▶ Task details: Show each line of the records in which the word "outline" occurs.

▶ Records shown:
* * * * * * *

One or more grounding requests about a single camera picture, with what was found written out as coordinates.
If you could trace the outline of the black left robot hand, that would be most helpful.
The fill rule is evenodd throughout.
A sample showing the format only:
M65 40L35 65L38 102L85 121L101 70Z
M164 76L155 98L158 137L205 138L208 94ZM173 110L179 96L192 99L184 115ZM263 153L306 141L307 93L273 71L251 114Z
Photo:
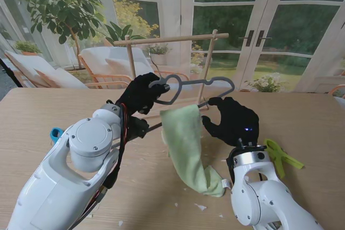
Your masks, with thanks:
M154 101L170 89L167 84L149 87L150 83L159 79L157 75L151 72L137 76L130 82L115 104L118 106L124 104L129 115L133 115L135 112L147 115L152 109Z

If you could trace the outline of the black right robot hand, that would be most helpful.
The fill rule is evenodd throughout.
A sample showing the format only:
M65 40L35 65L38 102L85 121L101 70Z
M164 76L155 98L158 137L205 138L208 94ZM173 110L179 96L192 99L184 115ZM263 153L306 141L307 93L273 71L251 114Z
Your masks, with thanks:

* * * * * * *

▶ Solution:
If you could trace the outline of the black left robot hand, that would be most helpful.
If you could trace the outline of the black right robot hand, that would be most helpful.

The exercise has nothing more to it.